# Exercise description:
All of the data that follows should be output again without any alteration.

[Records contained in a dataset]
_ _ _ _ _ _ _
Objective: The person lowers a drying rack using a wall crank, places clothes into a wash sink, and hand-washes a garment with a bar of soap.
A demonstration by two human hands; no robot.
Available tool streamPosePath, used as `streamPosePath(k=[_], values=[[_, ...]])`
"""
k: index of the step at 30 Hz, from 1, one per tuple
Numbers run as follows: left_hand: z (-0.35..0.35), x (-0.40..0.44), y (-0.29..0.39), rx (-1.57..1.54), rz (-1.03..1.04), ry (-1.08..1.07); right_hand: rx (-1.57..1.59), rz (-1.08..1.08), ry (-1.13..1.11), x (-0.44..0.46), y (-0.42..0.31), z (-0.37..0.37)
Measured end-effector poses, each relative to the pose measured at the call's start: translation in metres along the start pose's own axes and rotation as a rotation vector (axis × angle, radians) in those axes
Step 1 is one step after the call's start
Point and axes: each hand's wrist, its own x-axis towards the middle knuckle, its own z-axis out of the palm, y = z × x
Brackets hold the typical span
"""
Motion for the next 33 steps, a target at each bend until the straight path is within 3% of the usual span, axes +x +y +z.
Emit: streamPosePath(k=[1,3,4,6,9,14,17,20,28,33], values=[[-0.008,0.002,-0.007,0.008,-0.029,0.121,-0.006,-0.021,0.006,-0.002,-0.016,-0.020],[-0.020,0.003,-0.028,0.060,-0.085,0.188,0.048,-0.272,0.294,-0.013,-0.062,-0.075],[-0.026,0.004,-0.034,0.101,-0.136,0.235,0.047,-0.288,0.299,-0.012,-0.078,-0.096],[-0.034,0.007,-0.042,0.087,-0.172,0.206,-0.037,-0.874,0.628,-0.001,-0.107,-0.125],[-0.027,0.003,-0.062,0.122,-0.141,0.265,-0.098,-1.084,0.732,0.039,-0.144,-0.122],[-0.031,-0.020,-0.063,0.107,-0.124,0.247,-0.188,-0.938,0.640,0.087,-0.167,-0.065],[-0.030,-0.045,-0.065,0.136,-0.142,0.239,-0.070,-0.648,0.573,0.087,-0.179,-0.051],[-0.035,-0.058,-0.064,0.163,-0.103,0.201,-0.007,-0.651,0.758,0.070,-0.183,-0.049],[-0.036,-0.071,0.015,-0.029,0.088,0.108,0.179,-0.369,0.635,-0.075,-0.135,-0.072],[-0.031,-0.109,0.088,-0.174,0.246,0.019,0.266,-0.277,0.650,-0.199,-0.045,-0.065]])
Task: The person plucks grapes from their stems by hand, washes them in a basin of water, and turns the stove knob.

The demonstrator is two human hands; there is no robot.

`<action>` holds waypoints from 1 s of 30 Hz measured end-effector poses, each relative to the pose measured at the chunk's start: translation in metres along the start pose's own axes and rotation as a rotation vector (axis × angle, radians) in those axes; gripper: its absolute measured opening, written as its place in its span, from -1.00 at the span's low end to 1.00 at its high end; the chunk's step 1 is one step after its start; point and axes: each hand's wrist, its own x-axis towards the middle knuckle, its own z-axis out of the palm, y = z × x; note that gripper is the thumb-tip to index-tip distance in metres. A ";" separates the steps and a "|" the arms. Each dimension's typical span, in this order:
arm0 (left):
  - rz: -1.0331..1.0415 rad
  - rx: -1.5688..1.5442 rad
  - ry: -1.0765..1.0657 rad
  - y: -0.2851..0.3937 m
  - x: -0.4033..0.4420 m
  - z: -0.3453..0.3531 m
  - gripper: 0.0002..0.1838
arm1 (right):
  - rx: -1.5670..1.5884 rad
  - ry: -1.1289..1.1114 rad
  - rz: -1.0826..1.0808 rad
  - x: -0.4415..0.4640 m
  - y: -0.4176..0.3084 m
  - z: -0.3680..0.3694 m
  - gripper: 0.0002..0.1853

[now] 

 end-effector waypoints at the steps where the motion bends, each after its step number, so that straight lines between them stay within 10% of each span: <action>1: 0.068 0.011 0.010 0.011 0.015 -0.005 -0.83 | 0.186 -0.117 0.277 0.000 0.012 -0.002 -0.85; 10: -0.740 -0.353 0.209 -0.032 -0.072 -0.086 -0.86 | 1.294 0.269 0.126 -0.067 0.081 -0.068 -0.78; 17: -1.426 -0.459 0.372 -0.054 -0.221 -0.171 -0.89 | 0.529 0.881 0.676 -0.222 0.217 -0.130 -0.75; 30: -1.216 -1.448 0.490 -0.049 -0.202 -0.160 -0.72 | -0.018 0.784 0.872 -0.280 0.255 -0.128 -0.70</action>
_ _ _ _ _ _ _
# Answer for the task:
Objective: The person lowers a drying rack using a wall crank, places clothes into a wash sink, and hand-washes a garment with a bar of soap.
A demonstration by two human hands; no robot.
Available tool streamPosePath, used as `streamPosePath(k=[_], values=[[_, ...]])`
"""
k: index of the step at 30 Hz, from 1, one per tuple
Numbers run as follows: left_hand: z (-0.35..0.35), x (-0.40..0.44), y (-0.29..0.39), rx (-1.57..1.54), rz (-1.03..1.04), ry (-1.08..1.07); right_hand: rx (-1.57..1.59), rz (-1.08..1.08), ry (-1.13..1.11), x (-0.44..0.46), y (-0.42..0.31), z (-0.37..0.37)
Measured end-effector poses, each relative to the pose measured at the call's start: translation in metres along the start pose's own axes and rotation as a rotation vector (axis × angle, radians) in those axes
Step 1 is one step after the call's start
Point and axes: each hand's wrist, its own x-axis towards the middle knuckle, its own z-axis out of the palm, y = z × x
Brackets hold the typical span
"""
Motion for the next 33 steps, a target at each bend until the straight path is within 3% of the usual span, axes +x +y +z.
Emit: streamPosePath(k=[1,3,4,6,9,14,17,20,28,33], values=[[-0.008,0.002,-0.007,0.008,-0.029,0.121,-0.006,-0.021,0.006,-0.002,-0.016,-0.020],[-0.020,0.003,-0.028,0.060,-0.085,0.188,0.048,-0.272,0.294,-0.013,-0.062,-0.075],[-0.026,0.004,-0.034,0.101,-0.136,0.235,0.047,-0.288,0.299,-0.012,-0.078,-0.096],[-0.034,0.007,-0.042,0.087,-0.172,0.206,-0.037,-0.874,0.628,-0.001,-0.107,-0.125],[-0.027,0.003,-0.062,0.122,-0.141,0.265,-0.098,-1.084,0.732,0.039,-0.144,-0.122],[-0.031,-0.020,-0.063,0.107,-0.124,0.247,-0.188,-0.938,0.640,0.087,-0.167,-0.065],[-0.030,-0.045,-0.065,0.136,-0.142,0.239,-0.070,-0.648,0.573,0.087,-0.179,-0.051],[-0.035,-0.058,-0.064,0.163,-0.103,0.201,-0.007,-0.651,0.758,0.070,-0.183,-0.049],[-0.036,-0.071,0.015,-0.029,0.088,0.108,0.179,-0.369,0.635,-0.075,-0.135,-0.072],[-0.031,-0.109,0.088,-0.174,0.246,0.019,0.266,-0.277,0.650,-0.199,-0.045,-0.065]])
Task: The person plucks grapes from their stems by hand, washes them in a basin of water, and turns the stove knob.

The demonstrator is two human hands; there is no robot.

`<action>` holds waypoints from 1 s of 30 Hz measured end-effector poses, each relative to the pose measured at the chunk's start: translation in metres along the start pose's own axes and rotation as a rotation vector (axis × angle, radians) in those axes; gripper: its absolute measured opening, written as its place in its span, from -1.00 at the span's low end to 1.00 at its high end; the chunk's step 1 is one step after its start; point and axes: each hand's wrist, its own x-axis towards the middle knuckle, its own z-axis out of the palm, y = z × x; note that gripper is the thumb-tip to index-tip distance in metres. A ";" separates the steps and a "|" the arms. Each dimension's typical span, in this order:
arm0 (left):
  - rz: -1.0331..1.0415 rad
  - rx: -1.5688..1.5442 rad
  - ry: -1.0765..1.0657 rad
  - y: -0.2851..0.3937 m
  - x: -0.4033..0.4420 m
  - z: -0.3453..0.3531 m
  - gripper: 0.0002..0.1838
arm1 (right):
  - rx: -1.5670..1.5884 rad
  - ry: -1.1289..1.1114 rad
  - rz: -1.0826..1.0808 rad
  - x: -0.4415..0.4640 m
  - y: -0.4176..0.3084 m
  - z: -0.3680..0.3694 m
  - gripper: 0.0002..0.1853

[now] 

 end-effector waypoints at the steps where the motion bends, each after its step number, so that straight lines between them stay within 10% of each span: <action>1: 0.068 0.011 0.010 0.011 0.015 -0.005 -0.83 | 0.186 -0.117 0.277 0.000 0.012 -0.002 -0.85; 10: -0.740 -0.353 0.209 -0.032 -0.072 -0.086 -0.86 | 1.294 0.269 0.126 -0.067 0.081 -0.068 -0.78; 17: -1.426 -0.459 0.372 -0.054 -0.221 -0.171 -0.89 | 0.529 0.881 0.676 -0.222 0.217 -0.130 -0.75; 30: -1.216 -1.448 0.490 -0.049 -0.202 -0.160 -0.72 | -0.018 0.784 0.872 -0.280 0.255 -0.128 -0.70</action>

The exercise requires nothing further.